* **TASK GOAL**:
Please copy exactly the lines from the top of the data through the line containing "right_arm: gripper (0", and nothing else.
___ DATA EXTRACT ___
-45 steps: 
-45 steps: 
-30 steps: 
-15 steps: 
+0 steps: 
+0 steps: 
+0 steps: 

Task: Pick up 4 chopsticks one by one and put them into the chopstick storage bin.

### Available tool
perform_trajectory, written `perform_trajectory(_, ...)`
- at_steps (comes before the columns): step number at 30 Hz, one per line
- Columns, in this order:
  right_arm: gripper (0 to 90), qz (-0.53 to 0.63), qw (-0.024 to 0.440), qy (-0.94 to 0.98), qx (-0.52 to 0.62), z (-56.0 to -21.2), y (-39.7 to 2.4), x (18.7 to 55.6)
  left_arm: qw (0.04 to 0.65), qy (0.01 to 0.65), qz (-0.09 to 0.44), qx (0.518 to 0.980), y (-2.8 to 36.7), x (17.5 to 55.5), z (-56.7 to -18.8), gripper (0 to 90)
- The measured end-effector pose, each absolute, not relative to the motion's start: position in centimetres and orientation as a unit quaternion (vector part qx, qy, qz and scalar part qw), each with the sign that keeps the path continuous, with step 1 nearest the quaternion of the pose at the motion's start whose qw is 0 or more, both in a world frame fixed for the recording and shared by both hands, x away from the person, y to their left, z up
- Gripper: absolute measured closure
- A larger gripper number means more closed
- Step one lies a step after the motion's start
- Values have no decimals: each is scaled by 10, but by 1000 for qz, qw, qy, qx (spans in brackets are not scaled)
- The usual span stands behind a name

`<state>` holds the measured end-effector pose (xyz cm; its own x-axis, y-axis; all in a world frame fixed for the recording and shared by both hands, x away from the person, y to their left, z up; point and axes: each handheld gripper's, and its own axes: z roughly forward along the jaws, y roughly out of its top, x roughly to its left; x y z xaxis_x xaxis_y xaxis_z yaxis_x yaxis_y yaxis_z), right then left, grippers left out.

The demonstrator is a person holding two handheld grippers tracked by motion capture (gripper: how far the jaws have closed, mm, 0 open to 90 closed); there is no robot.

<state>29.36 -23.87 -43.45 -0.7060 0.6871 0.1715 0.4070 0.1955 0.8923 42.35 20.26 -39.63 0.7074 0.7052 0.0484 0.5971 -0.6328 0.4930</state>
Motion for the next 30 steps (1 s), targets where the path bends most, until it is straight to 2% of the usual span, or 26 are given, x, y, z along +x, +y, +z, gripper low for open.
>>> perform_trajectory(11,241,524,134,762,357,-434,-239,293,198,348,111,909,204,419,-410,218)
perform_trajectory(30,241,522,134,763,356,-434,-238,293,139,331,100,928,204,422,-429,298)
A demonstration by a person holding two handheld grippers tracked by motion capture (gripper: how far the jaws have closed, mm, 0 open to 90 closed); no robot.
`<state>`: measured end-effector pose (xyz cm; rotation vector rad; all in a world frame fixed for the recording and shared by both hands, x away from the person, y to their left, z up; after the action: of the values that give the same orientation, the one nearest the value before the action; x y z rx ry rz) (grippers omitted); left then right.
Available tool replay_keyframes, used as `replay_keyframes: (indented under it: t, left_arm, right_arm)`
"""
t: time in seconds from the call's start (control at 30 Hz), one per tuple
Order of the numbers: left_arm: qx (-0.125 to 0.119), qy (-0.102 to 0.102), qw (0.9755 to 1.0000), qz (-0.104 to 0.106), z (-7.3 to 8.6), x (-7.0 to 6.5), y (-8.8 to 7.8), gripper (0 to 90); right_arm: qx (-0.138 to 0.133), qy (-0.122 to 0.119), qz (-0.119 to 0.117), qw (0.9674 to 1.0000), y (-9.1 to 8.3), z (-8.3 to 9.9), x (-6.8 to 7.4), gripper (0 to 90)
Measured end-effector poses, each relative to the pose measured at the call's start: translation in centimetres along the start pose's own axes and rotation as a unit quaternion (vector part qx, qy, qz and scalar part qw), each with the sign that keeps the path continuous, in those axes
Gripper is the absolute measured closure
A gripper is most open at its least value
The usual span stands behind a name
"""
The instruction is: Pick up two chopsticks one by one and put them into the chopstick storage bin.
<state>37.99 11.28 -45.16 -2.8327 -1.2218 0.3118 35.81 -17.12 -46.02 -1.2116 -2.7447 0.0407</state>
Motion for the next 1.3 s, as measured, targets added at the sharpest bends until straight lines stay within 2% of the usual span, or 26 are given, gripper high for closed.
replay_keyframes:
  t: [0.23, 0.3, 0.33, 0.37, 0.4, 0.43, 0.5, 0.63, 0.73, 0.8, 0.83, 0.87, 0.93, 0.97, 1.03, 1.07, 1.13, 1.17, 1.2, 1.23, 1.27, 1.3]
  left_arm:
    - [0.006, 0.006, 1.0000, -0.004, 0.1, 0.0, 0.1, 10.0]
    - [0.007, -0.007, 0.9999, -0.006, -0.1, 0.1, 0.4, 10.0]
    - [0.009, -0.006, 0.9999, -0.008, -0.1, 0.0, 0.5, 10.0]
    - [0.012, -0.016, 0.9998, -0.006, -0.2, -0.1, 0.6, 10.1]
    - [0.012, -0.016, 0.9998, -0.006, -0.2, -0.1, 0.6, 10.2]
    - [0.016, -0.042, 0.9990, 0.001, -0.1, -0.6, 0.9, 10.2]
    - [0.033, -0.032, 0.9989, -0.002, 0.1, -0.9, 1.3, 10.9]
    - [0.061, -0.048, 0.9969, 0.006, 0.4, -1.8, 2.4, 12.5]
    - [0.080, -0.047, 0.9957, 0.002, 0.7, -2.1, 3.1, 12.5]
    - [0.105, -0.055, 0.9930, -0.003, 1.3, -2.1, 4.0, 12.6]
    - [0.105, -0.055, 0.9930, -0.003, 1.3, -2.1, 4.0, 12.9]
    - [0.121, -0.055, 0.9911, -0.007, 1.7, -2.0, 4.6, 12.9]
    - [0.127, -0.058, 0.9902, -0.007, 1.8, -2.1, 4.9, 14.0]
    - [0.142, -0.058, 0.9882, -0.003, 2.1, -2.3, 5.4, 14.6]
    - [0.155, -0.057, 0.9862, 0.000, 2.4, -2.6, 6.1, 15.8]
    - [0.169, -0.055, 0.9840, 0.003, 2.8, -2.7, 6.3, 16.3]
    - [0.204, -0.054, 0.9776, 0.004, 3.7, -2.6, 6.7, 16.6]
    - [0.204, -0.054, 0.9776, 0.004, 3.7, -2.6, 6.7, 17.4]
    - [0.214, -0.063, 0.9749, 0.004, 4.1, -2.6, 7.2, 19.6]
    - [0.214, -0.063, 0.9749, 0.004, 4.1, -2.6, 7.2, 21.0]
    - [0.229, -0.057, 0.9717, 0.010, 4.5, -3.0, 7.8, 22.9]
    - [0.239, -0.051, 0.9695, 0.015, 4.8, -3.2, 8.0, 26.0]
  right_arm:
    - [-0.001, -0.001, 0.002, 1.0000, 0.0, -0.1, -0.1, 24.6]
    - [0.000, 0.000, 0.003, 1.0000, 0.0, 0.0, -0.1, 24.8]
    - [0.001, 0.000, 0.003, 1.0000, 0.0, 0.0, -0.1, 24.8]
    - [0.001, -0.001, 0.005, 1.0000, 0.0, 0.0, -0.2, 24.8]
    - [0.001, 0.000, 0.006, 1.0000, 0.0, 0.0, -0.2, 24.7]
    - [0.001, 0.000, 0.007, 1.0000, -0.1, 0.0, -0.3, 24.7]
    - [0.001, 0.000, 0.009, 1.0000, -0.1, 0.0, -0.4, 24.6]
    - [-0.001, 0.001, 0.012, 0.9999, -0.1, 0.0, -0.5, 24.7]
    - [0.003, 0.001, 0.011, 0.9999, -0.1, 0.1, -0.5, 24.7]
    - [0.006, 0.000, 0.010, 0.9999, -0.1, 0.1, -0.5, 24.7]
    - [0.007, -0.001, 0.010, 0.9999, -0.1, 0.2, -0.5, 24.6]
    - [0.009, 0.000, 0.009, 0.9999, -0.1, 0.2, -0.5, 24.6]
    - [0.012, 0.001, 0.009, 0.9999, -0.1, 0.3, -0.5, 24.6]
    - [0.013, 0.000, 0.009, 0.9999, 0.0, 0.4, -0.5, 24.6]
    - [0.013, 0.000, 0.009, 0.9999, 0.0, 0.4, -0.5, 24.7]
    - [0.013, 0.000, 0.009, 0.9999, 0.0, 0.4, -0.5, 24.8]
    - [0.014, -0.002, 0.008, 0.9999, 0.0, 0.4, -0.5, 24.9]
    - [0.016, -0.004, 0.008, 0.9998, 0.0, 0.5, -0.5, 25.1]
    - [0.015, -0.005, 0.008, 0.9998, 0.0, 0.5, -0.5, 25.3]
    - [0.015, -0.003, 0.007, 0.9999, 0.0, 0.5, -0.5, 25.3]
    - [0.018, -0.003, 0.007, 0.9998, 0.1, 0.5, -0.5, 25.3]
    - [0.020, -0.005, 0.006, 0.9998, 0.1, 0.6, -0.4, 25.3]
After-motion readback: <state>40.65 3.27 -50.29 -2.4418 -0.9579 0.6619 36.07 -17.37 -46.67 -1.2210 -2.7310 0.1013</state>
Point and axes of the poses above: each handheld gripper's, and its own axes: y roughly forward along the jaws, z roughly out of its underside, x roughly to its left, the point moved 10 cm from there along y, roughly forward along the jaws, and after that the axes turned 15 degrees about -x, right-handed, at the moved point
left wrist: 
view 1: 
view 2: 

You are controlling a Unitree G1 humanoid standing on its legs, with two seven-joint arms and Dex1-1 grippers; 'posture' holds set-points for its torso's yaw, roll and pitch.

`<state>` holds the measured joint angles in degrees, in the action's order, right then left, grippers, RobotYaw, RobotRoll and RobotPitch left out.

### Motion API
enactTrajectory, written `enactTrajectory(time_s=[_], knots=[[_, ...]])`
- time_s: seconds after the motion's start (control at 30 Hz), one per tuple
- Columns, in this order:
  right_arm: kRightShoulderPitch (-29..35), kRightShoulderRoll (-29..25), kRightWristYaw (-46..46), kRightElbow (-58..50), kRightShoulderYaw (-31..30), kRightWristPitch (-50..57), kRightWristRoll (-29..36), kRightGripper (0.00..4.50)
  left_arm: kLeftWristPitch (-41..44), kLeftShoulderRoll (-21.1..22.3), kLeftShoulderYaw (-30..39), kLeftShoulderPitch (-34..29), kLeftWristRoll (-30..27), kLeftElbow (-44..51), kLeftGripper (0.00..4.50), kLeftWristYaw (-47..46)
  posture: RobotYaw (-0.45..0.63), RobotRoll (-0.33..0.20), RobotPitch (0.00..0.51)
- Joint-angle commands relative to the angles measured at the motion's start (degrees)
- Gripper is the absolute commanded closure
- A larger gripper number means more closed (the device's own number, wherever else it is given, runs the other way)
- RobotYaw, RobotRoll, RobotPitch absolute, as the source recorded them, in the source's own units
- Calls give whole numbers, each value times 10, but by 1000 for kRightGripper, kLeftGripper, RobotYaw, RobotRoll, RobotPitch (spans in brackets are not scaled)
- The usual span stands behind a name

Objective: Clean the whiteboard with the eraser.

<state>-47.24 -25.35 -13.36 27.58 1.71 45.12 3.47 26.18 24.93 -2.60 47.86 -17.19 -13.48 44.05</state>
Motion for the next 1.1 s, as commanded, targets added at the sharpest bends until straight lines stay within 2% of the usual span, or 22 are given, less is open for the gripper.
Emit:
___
* **WRITTEN RESPONSE**:
-45 steps: 
-45 steps: 
-30 steps: 
-15 steps: 
+0 steps: 
+0 steps: 
+0 steps: 

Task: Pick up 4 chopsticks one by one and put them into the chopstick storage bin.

### Available tool
perform_trajectory, written `perform_trajectory(_, ...)`
- at_steps (comes before the columns): step number at 30 Hz, one per line
- Columns, in this order:
  right_arm: gripper (0 to 90), qz (-0.53 to 0.63), qw (-0.024 to 0.440), qy (-0.94 to 0.98), qx (-0.52 to 0.62), z (-56.0 to -21.2), y (-39.7 to 2.4), x (18.7 to 55.6)

The output is complete as shown.